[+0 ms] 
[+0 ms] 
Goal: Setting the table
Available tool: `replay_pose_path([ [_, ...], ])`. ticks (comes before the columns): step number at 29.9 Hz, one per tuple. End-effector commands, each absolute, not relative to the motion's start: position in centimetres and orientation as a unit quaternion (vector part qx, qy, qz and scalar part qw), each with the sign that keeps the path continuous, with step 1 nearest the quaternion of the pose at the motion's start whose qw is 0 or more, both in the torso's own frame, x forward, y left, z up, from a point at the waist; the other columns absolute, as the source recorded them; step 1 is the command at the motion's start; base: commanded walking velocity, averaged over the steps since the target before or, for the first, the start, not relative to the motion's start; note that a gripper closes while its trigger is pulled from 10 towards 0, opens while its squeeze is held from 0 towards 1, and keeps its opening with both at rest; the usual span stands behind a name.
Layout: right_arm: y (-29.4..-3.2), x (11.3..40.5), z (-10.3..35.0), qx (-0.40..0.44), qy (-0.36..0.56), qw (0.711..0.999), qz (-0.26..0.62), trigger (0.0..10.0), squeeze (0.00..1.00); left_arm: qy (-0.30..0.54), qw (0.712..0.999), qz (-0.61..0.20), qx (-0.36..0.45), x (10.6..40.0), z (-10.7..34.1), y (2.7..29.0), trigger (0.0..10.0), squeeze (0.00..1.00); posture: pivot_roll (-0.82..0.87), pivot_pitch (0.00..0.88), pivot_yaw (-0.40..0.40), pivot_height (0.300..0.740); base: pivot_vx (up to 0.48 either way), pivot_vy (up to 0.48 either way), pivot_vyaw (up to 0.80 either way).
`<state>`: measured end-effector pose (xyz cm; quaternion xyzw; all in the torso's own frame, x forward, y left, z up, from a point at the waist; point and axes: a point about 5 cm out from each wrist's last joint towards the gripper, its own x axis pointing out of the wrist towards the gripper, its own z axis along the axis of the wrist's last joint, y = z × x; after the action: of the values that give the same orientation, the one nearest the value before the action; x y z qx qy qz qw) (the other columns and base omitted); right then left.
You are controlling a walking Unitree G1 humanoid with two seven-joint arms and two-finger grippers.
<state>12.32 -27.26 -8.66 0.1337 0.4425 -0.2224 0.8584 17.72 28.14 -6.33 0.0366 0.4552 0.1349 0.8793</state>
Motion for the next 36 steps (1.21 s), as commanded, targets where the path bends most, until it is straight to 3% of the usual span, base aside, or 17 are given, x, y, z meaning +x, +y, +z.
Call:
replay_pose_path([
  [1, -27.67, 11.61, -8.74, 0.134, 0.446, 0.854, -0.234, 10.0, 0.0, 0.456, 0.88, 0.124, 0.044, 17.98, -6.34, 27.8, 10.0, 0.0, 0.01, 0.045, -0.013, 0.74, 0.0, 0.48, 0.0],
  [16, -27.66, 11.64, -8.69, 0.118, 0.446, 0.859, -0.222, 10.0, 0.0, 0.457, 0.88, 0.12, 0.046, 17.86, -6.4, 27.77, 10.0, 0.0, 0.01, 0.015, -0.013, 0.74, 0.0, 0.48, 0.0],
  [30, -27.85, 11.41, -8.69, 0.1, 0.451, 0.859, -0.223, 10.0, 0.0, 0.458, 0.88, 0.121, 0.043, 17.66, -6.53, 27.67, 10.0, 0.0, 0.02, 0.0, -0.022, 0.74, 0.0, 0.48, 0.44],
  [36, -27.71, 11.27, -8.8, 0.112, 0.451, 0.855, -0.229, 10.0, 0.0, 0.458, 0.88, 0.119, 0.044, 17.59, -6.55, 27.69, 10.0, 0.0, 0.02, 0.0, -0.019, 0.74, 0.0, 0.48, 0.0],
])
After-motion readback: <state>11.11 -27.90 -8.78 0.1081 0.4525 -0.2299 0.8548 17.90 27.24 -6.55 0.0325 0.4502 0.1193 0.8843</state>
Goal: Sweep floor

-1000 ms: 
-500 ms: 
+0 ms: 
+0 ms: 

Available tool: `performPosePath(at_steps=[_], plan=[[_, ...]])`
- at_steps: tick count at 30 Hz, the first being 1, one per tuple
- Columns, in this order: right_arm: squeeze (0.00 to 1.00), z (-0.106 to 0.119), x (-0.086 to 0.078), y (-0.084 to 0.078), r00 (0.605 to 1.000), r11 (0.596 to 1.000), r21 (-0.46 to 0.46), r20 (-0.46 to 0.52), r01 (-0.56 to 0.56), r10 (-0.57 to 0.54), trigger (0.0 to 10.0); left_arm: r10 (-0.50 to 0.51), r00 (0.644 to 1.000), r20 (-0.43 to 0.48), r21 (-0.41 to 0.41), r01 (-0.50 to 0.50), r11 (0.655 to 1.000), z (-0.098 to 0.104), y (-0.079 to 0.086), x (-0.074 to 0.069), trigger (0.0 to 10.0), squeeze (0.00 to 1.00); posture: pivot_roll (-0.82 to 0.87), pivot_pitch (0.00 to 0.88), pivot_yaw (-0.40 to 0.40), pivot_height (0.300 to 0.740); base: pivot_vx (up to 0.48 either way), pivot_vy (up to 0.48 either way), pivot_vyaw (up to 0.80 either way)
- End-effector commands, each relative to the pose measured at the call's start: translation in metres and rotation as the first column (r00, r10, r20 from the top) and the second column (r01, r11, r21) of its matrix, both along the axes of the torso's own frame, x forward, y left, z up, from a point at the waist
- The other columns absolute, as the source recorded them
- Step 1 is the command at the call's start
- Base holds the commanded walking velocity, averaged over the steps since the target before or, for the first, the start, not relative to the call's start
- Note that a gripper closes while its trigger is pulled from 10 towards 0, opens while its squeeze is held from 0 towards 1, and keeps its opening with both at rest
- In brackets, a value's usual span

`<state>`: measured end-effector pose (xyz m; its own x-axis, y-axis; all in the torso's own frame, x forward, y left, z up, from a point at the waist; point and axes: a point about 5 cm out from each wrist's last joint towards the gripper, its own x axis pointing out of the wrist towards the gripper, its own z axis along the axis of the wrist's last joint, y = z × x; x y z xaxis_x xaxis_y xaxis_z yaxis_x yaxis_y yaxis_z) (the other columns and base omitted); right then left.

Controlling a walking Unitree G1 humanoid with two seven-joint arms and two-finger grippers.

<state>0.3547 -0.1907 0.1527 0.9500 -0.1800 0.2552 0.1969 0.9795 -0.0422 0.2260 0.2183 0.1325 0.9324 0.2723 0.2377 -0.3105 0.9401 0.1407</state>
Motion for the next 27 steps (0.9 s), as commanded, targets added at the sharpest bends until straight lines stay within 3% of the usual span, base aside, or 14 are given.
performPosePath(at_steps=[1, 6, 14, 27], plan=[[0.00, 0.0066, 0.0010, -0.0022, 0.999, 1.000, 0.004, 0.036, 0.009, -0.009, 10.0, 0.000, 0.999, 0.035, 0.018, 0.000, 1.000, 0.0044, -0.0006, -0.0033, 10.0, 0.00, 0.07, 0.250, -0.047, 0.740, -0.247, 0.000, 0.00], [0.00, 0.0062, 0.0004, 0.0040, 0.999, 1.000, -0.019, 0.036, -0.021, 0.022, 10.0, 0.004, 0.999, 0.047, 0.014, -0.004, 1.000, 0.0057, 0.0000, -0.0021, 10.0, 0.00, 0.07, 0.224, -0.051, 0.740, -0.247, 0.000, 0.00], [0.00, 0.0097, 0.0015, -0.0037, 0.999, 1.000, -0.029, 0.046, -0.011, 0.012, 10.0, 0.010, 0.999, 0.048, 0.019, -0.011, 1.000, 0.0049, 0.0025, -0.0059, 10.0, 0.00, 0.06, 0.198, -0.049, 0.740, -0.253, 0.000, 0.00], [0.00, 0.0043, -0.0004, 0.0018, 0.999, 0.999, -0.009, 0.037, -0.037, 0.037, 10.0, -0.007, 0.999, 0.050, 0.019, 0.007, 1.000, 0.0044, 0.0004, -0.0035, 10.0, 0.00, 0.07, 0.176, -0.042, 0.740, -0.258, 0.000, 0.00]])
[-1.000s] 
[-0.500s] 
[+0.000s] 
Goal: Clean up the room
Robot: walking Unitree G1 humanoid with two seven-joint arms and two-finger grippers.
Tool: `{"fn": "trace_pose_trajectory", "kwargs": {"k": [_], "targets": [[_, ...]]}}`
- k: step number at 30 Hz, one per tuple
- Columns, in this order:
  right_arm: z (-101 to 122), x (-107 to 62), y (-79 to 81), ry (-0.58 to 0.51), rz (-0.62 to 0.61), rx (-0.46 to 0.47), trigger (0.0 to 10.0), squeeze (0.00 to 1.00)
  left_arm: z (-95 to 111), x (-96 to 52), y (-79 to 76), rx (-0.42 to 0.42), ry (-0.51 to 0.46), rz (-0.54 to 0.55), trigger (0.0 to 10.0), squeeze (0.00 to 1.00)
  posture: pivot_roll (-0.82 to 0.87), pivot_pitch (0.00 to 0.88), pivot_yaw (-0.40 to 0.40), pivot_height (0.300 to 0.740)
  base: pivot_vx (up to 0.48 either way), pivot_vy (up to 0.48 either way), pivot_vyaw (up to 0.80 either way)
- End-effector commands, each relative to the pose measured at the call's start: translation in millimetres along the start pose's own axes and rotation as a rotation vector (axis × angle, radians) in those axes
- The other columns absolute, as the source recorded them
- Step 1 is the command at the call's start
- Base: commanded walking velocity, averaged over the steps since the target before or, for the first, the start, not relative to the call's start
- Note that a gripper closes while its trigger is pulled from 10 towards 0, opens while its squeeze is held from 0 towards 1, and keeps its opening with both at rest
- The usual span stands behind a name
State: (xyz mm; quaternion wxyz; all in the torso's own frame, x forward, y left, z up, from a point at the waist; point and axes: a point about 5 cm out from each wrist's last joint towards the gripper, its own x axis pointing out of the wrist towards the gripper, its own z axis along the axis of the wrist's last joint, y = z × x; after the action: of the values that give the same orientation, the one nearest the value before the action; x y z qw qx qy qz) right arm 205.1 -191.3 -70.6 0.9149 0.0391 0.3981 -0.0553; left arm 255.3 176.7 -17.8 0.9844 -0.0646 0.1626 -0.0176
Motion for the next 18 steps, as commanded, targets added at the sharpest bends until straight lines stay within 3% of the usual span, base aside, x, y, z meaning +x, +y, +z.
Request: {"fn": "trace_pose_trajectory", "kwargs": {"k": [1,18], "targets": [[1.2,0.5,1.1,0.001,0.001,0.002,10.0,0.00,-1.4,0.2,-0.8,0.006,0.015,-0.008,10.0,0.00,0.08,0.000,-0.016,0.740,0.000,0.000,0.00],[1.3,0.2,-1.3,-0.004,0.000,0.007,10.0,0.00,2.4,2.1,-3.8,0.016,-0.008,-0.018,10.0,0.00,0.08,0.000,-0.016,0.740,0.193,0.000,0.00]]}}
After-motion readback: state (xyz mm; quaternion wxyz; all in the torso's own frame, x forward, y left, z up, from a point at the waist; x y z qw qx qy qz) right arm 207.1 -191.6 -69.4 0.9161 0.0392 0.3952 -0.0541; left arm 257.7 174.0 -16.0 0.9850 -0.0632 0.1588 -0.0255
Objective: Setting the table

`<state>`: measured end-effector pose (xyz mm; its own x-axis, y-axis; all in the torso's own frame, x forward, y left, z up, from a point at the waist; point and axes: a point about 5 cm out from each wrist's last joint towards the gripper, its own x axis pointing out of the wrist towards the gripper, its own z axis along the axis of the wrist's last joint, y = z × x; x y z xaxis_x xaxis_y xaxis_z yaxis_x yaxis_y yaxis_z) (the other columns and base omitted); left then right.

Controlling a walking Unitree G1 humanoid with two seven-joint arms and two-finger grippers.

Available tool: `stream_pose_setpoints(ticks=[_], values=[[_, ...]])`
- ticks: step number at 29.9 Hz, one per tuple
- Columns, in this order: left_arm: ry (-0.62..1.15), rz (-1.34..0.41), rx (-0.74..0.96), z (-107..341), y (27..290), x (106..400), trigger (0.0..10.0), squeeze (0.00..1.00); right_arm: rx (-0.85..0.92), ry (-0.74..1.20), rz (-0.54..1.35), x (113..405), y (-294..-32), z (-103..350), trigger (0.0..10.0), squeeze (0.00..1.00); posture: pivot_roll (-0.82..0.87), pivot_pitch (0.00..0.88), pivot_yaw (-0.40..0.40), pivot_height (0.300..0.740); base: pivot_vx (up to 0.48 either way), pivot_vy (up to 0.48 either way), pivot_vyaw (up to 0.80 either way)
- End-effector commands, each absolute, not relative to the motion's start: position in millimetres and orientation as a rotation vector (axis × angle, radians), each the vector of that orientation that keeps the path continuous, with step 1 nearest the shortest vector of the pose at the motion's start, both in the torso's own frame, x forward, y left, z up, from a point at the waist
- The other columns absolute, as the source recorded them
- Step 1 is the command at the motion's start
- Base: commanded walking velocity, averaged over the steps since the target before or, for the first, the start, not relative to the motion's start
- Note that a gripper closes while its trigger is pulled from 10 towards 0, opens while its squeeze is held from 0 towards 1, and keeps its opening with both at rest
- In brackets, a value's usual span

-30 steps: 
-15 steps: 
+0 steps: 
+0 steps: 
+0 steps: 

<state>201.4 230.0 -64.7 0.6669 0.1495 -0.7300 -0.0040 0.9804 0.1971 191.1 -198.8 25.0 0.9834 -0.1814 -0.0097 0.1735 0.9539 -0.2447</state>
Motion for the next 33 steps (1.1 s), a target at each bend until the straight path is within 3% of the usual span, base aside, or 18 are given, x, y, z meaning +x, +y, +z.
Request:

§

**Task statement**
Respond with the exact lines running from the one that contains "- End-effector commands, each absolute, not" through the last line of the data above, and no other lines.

**Answer space**
- End-effector commands, each absolute, not relative to the motion's start: position in millimetres and orientation as a rotation vector (axis × angle, radians), each the vector of that orientation that keeps the path continuous, with step 1 nearest the shortest vector of the pose at the motion's start, both in the torso's own frame, x forward, y left, z up, from a point at the waist
- The other columns absolute, as the source recorded them
- Step 1 is the command at the motion's start
- Base: commanded walking velocity, averaged over the steps since the target before or, for the first, the start, not relative to the motion's start
- Note that a gripper closes while its trigger is pulled from 10 towards 0, opens while its squeeze is held from 0 towards 1, and keeps its opening with both at rest
- In brackets, a value's usual span

-30 steps: 
-15 steps: 
+0 steps: 
+0 steps: 
+0 steps: 

<state>201.4 230.0 -64.7 0.6669 0.1495 -0.7300 -0.0040 0.9804 0.1971 191.1 -198.8 25.0 0.9834 -0.1814 -0.0097 0.1735 0.9539 -0.2447</state>
Motion for the next 33 steps (1.1 s), a target at each bend until the straight path is within 3% of the usual span, base aside, or 18 are given, x, y, z meaning +x, +y, +z.
Request:

The response has been given in full.